When Continuous Aggregates Lie: Detecting and Fixing Stale CAGGs in TimescaleDB

Continuous aggregates are one of the most useful features in TimescaleDB. They pre-compute expensive aggregations and serve them instantly. But they have a failure mode that makes them uniquely dangerous: when they break, they keep working. No errors. No warnings. Just silently stale data.

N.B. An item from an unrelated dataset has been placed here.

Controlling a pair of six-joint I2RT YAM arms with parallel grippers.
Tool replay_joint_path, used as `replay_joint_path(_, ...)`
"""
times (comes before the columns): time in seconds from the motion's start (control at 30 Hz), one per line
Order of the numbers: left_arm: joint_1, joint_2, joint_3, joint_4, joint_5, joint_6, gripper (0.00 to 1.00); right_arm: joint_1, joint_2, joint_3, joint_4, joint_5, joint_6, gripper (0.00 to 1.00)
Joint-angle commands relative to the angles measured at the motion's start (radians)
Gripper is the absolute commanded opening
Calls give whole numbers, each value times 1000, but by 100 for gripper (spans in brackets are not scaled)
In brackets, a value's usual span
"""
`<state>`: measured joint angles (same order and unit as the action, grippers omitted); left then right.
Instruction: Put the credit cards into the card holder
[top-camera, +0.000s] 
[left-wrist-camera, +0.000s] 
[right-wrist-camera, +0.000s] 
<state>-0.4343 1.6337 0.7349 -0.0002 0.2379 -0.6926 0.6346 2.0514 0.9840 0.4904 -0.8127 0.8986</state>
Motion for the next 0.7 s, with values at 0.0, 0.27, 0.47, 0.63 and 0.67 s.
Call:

I have seen this play out in production: a report showed average readings at 42 while the raw source data said 78. Half a day of debugging phantom data issues later, someone discovered the continuous aggregate refresh job had stopped three weeks earlier. Every downstream dashboard and report had been returning stale results the entire time.

Understanding Staleness

A continuous aggregate (CAGG) materializes pre-computed results from a source hypertable. A background refresh job periodically re-reads recent source data and updates the materialized view. The latest materialized time bucket is the high-water mark.

When the refresh job stops or falls behind, the high-water mark freezes. New data continues flowing into the source hypertable, but the CAGG does not see it. The gap between the latest materialized bucket and the current time is the staleness duration.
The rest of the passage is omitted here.